ATLANTA – Georgia voters will decide this fall whether to require that dedicated state funds be spent on their intended purpose.
The state Senate voted unanimously Monday to put the proposed constitutional amendment on the statewide November ballot, giving final passage to a measure that originated in the Georgia House of Representatives.
Committing dedicated state money such as Georgia’s Solid Waste and Hazardous Waste trust funds to their intended use was a longstanding priority of the late state Rep. Jay Powell, R-Camilla, who died unexpectedly last November. As chairman of the House Ways and Means Committee and later the Rules Committee, Powell opposed the legislative practice of diverting those monies into the state’s general fund budget absent a financial emergency.
“It would bring a level of accountability to these fees and truth in taxation back to the dedication of these fees,” Rep. Andrew Welch, R-McDonough, said on the House floor last week.

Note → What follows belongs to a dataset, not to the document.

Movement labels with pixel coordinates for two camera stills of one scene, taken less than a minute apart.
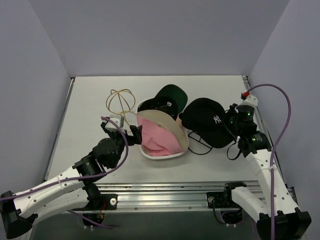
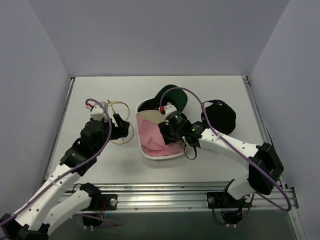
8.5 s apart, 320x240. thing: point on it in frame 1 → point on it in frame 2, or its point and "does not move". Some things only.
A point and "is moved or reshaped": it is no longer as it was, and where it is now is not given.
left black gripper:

Although the Senate at one point in this year’s session favored limiting the legislation to the Solid Waste and Hazardous Waste trust funds, senators on Monday agreed to a House proposal applying the constitutional amendment to all dedicated revenues derived from state fees or taxes.

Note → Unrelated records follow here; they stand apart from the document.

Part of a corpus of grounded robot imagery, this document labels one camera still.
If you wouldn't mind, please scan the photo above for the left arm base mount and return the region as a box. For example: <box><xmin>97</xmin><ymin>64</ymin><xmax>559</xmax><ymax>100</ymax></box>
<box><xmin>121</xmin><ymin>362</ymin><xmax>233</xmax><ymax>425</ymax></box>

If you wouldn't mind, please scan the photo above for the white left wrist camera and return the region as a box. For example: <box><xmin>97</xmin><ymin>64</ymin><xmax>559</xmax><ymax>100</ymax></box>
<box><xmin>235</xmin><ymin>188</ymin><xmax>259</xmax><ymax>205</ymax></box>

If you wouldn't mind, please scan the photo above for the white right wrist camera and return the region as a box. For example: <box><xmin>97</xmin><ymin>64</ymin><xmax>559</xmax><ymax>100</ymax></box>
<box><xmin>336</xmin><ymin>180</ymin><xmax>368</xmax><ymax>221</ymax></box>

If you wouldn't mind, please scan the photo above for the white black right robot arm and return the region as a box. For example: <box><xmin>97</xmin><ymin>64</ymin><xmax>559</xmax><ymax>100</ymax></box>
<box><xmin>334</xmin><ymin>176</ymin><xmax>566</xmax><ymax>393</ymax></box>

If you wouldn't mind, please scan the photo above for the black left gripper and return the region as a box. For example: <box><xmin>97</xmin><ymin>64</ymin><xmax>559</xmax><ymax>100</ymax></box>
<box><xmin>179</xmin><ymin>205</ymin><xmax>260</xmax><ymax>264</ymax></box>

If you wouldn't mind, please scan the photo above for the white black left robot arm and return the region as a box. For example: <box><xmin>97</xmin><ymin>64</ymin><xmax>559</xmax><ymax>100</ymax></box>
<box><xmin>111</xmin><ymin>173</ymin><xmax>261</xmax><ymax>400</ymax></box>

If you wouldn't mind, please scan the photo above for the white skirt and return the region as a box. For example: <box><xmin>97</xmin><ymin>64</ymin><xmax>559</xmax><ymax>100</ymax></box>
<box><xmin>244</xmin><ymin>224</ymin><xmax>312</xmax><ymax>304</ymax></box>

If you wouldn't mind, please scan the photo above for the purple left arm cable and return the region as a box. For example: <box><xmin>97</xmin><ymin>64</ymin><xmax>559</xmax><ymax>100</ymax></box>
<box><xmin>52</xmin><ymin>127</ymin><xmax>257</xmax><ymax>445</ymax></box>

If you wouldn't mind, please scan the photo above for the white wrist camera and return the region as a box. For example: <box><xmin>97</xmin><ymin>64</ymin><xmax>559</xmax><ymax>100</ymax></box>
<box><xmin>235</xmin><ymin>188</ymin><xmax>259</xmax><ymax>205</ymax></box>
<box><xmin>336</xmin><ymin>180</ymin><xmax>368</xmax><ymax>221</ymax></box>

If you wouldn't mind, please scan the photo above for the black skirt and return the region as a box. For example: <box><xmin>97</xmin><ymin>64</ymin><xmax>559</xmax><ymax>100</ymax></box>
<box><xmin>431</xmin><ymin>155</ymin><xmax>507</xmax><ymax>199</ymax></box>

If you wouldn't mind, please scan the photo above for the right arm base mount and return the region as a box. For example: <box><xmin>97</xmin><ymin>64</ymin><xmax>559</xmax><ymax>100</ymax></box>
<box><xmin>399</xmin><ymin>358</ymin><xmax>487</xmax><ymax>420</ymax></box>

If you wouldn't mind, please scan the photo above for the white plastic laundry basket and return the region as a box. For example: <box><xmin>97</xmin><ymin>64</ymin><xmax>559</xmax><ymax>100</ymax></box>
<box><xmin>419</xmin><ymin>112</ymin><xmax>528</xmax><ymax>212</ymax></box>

The legislation includes substantial limits to make sure dedicated funds don’t grow too large and can be put to general use in emergencies.
Under the constitutional amendment, dedicated funds could not exceed 1% of total state revenues from the previous year. In a financial emergency, the governor and General Assembly would have the authority to temporarily suspend the dedication of funds.
“This is true middle ground in the appropriations process,” Welch said.
As a constitutional amendment, the legislation does not go to the governor to be signed into law. Its passage Monday guarantees its placement on the general election ballot Nov. 3.